Federico Zanandrea
- Born: 30 January 2005 (age 21) Treviso
- Height: 1.90 m (6 ft 3 in)
- Weight: 99 kg (15.6 st; 218 lb)

Rugby union career
- Position: Centre
- Current team: Benetton Rugby

Youth career
- -: Benetton Rugby

Senior career
- Years: Team / Apps / (Points)
- 2023–2025: Mogliano / 6 / (0)
- 2025: →Benetton Rugby / 2 / (0)
- 2025–: Benetton Rugby
- Correct as of 15 Oct 2022

International career
- Years: Team / Apps / (Points)
- 2024−: Italy U20 / 8 / (0)
- Correct as of 27 Jan 2025
- Correct as of 27 Jan 2025

= Federico Zanandrea =

Italian rugby union player (born 2005)

Federico Zanandrea (born 30 January 2005) is an Italian rugby union player, who plays for Italian United Rugby Championship team Benetton.

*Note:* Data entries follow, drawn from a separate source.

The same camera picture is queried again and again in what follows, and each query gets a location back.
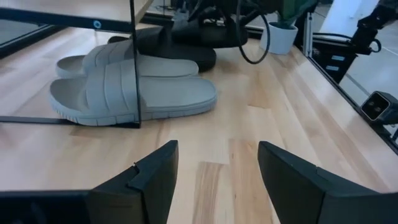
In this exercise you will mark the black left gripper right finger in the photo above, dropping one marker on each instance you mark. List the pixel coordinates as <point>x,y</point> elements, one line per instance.
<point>295,186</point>

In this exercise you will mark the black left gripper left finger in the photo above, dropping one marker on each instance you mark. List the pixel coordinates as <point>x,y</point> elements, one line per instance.
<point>149,186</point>

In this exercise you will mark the black rubber slide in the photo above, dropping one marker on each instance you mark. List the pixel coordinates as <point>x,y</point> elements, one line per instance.
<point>186,57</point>
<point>217,37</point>

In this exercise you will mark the grey rubber slide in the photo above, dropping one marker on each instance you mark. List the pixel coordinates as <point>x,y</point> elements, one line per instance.
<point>124,93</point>
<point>102,54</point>

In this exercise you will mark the white plant pot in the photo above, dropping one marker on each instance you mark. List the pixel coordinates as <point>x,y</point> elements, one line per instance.
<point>278,39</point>

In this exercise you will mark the black equipment box with labels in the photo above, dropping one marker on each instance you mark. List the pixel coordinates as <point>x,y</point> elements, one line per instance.
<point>334,56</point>

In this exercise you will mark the silver aluminium rig post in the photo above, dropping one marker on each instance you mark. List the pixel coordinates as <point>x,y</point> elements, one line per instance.
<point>308,34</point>

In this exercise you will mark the wooden shelf with black frame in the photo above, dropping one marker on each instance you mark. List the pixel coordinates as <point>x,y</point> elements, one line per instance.
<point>135,77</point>

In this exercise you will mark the table-level camera box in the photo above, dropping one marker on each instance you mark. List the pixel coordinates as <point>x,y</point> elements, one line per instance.
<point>377,107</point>

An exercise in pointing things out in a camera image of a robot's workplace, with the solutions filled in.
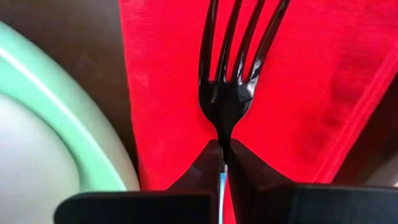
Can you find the green plate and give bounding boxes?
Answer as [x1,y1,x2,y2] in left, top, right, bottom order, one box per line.
[0,21,141,193]

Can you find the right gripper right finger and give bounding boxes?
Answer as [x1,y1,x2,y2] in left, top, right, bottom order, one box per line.
[228,139,398,224]

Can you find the red cloth napkin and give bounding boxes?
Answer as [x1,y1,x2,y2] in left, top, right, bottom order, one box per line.
[118,0,398,224]

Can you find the fork with teal handle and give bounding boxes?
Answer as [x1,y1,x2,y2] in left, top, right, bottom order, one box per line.
[198,0,292,224]

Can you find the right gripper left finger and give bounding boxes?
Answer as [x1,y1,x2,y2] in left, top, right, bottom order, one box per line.
[53,139,223,224]

His preferred position is centre.

== Club career ==
Under contract with Italian Serie A Elite team Mogliano, Zanandrea was named as Permit Player for Benetton in November 2024 ahead of the 2024–25 United Rugby Championship season. He made his debut in Round 10 of the 2024–25 season against the Ospreys.
He played with Mogliano until summer 2025.

== International career ==
In 2024 and 2025 he was named in Italy U20s squad for annual Six Nations Under 20s Championship.